--- DATA SHOWN ---
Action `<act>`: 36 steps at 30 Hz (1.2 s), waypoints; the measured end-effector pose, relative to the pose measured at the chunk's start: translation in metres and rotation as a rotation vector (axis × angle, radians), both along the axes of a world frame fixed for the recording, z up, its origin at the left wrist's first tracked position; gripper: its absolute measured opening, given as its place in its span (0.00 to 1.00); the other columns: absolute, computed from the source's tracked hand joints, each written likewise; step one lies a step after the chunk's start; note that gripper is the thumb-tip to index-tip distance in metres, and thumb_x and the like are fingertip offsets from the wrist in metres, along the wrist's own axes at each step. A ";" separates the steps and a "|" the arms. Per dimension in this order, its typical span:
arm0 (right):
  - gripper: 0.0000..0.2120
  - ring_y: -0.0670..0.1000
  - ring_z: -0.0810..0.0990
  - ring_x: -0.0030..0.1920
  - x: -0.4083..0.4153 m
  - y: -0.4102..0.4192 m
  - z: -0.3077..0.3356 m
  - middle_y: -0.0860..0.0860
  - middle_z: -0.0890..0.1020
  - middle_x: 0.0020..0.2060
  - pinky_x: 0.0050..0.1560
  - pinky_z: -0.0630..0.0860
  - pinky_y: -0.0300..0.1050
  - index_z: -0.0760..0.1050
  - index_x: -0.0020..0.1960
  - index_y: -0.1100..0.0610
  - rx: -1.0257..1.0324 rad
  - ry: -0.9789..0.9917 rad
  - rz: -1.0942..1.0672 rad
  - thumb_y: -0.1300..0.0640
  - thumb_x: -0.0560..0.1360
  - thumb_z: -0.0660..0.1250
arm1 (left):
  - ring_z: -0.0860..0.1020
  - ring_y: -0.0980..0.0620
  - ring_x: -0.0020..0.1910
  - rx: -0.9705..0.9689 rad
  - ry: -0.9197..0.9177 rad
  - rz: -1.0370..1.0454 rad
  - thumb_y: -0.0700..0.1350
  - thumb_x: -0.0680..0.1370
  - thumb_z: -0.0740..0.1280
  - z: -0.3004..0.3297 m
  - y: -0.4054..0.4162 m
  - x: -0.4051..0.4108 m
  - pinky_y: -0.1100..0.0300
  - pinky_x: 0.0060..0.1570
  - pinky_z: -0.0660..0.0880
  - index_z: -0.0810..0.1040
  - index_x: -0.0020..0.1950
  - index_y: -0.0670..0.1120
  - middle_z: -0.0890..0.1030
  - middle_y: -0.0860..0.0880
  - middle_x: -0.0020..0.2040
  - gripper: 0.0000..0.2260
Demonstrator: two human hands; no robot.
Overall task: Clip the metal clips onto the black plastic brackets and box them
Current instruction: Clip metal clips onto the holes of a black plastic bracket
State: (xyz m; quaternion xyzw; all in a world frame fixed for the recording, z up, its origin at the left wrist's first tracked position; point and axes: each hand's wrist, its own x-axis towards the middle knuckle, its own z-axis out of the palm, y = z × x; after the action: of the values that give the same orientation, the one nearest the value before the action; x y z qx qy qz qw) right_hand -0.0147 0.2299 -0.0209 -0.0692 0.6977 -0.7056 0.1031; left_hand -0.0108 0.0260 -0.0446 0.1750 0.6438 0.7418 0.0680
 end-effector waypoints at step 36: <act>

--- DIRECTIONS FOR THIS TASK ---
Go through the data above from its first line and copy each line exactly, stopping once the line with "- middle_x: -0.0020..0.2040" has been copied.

--- SOLVED PROBLEM ---
Action `<act>`: 36 steps at 30 Hz (1.2 s), waypoints; the measured end-effector pose, relative to the pose measured at the chunk's start: translation in metres and rotation as a rotation vector (axis × angle, radians), both along the axes of a world frame fixed for the recording, z up, its origin at the left wrist's first tracked position; gripper: its absolute measured opening, given as its place in its span (0.00 to 1.00); the other columns: absolute, computed from the source's tracked hand joints, each written likewise; step one lies a step after the chunk's start; note that gripper is the thumb-tip to index-tip distance in metres, and thumb_x and the like are fingertip offsets from the wrist in metres, along the wrist's own axes at each step. A ";" separates the steps and a "|" the arms. Per dimension in this order, its typical span:
arm0 (right):
  - gripper: 0.0000..0.2120
  - ring_y: -0.0670..0.1000
  - ring_z: -0.0810..0.0990
  - ring_x: -0.0030..0.1920
  - x: -0.4083..0.4153 m
  - y: -0.4102..0.4192 m
  - z: -0.3077..0.3356 m
  - middle_y: -0.0860..0.0860
  - middle_z: -0.0890..0.1020
  - middle_x: 0.0020..0.2060
  - pinky_x: 0.0050..0.1560
  - pinky_z: -0.0630..0.0860
  - pinky_y: -0.0300..0.1050
  - index_z: -0.0760..0.1050
  - index_x: -0.0020..0.1960
  - index_y: -0.1100..0.0610
  - rx: -1.0257..1.0324 rad
  - ry: -0.9789..0.9917 rad
  - rz: -1.0942..1.0672 rad
  - thumb_y: -0.1300..0.0640
  - thumb_x: -0.0560..0.1360
  - thumb_z: -0.0660..0.1250
arm1 (left):
  - ring_z: -0.0860..0.1020
  - ring_y: -0.0980..0.0620
  - ring_x: -0.0020..0.1910
  - rx: -0.9705..0.9689 rad
  - ry: -0.9197..0.9177 rad
  - rz: -1.0370..1.0454 rad
  - thumb_y: -0.0700..0.1350
  - thumb_x: -0.0680..0.1370
  - thumb_z: -0.0740..0.1280
  - z: -0.3004..0.3297 m
  - y: -0.4054..0.4162 m
  - x: -0.4051..0.4108 m
  - pinky_y: -0.1100..0.0300
  - pinky_x: 0.0060..0.1570
  - pinky_z: -0.0660..0.0880
  - index_z: -0.0810..0.1040
  - index_x: -0.0020..0.1950
  - index_y: -0.0670..0.1120
  - middle_z: -0.0890..0.1030
  - middle_y: -0.0860..0.0880
  - middle_x: -0.0020..0.2040

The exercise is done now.